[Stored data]
──────────

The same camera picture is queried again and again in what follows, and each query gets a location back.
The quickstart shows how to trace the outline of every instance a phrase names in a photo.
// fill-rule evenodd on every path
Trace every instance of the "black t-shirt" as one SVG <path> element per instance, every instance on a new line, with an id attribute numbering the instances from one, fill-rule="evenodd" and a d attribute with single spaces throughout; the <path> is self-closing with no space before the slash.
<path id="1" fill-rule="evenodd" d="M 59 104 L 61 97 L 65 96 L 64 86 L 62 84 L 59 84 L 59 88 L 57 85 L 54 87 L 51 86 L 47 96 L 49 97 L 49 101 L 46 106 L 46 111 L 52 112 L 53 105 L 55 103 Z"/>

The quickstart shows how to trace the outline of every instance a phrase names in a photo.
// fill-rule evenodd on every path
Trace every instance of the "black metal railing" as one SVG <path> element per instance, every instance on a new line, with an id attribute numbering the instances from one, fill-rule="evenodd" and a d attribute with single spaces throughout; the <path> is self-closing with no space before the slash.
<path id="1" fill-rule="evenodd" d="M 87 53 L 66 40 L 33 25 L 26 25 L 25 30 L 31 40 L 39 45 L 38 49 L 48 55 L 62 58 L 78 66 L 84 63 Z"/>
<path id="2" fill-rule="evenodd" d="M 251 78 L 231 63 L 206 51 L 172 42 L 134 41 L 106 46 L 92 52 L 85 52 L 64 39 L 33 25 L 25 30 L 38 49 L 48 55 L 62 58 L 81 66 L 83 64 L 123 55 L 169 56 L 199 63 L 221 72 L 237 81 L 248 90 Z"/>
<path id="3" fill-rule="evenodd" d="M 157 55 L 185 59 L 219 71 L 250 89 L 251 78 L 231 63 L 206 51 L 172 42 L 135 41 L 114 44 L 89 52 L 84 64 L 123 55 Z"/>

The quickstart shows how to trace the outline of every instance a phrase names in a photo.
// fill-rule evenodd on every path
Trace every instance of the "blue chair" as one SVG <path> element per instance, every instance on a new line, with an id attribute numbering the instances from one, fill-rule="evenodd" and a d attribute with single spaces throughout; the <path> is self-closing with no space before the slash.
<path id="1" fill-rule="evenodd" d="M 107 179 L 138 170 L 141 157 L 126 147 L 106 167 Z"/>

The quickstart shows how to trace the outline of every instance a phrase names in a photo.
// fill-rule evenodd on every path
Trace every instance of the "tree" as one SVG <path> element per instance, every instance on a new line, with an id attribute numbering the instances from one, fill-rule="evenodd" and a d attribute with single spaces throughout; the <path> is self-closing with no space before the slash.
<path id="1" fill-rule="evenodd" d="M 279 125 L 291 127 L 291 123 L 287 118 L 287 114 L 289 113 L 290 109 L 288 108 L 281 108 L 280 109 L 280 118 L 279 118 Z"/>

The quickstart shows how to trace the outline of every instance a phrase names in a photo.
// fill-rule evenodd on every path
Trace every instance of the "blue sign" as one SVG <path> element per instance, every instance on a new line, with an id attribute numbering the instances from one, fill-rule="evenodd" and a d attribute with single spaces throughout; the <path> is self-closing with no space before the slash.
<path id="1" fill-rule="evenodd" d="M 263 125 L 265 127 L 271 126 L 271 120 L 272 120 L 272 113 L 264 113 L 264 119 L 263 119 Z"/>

──────────

Make a precise copy of the records in their entirety.

Solution:
The same camera picture is queried again and again in what follows, and each query gets a location back.
The quickstart shows how to trace the outline of every instance a phrase names in a photo.
// fill-rule evenodd on every path
Trace every instance of the "black t-shirt" as one SVG <path> element per instance, every instance on a new line, with an id attribute numbering the instances from one, fill-rule="evenodd" and a d attribute with single spaces throughout; the <path> is self-closing with no space before the slash.
<path id="1" fill-rule="evenodd" d="M 59 104 L 61 97 L 65 96 L 64 86 L 62 84 L 59 84 L 59 88 L 57 85 L 54 87 L 51 86 L 47 96 L 49 97 L 49 101 L 46 106 L 46 111 L 52 112 L 53 105 L 55 103 Z"/>

The quickstart shows how to trace the outline of every instance a phrase names in a photo.
// fill-rule evenodd on every path
Trace every instance of the "black metal railing" as one SVG <path> element per instance, every instance on a new line, with an id attribute numbering the instances from one, fill-rule="evenodd" and a d attribute with single spaces throughout; the <path> is self-closing with no space before the slash.
<path id="1" fill-rule="evenodd" d="M 87 53 L 66 40 L 33 25 L 26 25 L 25 30 L 31 40 L 39 45 L 38 49 L 48 55 L 62 58 L 78 66 L 84 63 Z"/>
<path id="2" fill-rule="evenodd" d="M 251 78 L 231 63 L 206 51 L 172 42 L 134 41 L 106 46 L 92 52 L 85 52 L 64 39 L 33 25 L 25 30 L 38 49 L 48 55 L 62 58 L 81 66 L 83 64 L 123 55 L 169 56 L 199 63 L 221 72 L 237 81 L 248 90 Z"/>
<path id="3" fill-rule="evenodd" d="M 157 55 L 185 59 L 219 71 L 250 89 L 251 78 L 231 63 L 206 51 L 172 42 L 135 41 L 114 44 L 89 52 L 84 64 L 123 55 Z"/>

The quickstart shows how to trace the outline of every instance a phrase names in a photo.
// fill-rule evenodd on every path
Trace every instance of the "blue chair" as one SVG <path> element per instance, every instance on a new line, with an id attribute numbering the instances from one, fill-rule="evenodd" and a d attribute with single spaces throughout; the <path> is self-closing with no space before the slash.
<path id="1" fill-rule="evenodd" d="M 107 179 L 138 170 L 141 157 L 126 147 L 106 167 Z"/>

The quickstart shows how to trace the outline of every instance a phrase names in a photo.
// fill-rule evenodd on every path
Trace every instance of the "tree" as one SVG <path> element per instance, every instance on a new line, with an id attribute numbering the instances from one, fill-rule="evenodd" and a d attribute with single spaces throughout; the <path> is self-closing with no space before the slash.
<path id="1" fill-rule="evenodd" d="M 279 125 L 291 127 L 291 123 L 287 118 L 287 114 L 289 113 L 290 109 L 288 108 L 281 108 L 280 109 L 280 118 L 279 118 Z"/>

The quickstart shows how to trace the outline of every instance a phrase names in a photo.
// fill-rule evenodd on every path
Trace every instance of the "blue sign" as one SVG <path> element per instance, every instance on a new line, with an id attribute numbering the instances from one, fill-rule="evenodd" and a d attribute with single spaces throughout; the <path> is self-closing with no space before the slash.
<path id="1" fill-rule="evenodd" d="M 263 125 L 265 127 L 271 126 L 271 120 L 272 120 L 272 113 L 264 113 L 264 119 L 263 119 Z"/>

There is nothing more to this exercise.